L’Unité 15 de Jaxaay est sous le choc. Ce qui n’était au départ qu’une interpellation pour mœurs a muté en une affaire de pédocriminalité d’une ampleur terrifiante. Ivans Abotxy, ressortissant ghanéen, est au cœur d’un système de prédation méthodique visant des enfants de 7 à 10 ans.
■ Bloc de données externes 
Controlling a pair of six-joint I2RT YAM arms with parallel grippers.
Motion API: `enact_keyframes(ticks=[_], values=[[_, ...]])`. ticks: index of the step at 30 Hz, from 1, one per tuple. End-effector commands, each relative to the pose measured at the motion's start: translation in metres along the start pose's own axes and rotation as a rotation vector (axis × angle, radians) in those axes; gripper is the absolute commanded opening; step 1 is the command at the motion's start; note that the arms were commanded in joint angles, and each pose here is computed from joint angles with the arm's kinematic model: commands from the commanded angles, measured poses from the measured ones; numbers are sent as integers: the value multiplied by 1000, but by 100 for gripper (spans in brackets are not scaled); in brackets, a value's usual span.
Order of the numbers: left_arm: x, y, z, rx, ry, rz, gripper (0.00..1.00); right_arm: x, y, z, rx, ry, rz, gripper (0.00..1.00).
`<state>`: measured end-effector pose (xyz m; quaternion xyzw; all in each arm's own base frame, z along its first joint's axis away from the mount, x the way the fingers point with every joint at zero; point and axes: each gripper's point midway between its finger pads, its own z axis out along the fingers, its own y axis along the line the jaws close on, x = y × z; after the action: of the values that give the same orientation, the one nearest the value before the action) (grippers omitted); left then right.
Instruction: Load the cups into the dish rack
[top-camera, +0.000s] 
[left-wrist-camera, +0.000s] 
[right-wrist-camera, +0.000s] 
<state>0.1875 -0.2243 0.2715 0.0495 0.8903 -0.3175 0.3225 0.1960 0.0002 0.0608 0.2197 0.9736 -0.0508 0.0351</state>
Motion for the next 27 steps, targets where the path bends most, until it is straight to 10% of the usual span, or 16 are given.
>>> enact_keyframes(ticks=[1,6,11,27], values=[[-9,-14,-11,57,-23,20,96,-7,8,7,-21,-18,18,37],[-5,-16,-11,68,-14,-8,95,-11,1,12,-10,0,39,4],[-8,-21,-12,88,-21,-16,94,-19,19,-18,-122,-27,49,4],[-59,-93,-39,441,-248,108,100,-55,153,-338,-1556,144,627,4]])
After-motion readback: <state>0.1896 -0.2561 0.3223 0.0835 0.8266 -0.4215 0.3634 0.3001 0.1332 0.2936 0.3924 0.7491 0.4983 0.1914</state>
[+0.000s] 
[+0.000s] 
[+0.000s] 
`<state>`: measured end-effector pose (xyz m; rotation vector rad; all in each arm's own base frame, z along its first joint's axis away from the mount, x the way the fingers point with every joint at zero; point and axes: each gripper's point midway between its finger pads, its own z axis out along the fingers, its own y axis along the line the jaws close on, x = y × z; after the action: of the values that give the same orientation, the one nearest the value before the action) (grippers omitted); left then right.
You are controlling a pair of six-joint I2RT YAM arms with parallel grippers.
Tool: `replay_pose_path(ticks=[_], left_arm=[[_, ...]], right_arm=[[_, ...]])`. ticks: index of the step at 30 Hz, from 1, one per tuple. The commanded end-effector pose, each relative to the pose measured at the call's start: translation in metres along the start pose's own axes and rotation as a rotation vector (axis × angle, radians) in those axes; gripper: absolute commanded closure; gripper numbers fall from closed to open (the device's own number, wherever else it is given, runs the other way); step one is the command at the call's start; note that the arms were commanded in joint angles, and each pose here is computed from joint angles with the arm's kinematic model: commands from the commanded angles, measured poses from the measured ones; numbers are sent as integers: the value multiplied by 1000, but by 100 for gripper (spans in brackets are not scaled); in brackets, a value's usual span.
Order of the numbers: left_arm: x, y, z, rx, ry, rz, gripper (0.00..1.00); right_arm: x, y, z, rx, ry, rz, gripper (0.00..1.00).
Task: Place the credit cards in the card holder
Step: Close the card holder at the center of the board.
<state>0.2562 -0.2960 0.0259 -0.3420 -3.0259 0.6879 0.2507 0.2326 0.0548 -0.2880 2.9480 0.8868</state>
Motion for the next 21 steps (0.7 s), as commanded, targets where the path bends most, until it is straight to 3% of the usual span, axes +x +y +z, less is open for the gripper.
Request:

Récit d’une enquête qui glace le sang.

Le « musée » de l’horreur numérique
L’exploitation de l’ordinateur portable du suspect a scellé son sort. Les enquêteurs y ont découvert une bibliothèque de la perversité : 36 vidéos montrant explicitement Ivans Abotxy en train d’abuser de mineurs. Plus troublant encore, 84 autres fichiers mettent en scène un ressortissant chinois dans des actes similaires, suggérant l’existence d’un réseau ou d’un partage de contenus pédopornographiques sordides.

Des bonbons et des pièces de 100 FCFA pour prix du silence
Dans la chambre du prédateur, les policiers ont mis au jour l’attirail classique, mais terriblement efficace, du « chasseur d’enfants ». Des paquets de chips, des montagnes de bonbons, des sucettes, des consoles de jeux et des pièces de 50 et 100 FCFA.
Ce n’était pas de la générosité, mais des appâts. Avec ces quelques pièces et ces friandises, l’individu achetait non seulement l’approche, mais surtout le silence de victimes vulnérables, issues du quartier.
Le bilan des victimes s’alourdit
Alors que l’enquête ne visait initialement que 5 victimes, le chiffre officiel vient de passer à 9 enfants identifiés. Malheureusement, les autorités craignent que la liste ne s’allonge au fur et à mesure que les langues se délient.
Les réquisitions médicales sont sans appel : elles confirment les viols répétés et les actes de barbarie subis par ces jeunes garçons, traumatisés à vie pour une poignée de bonbons.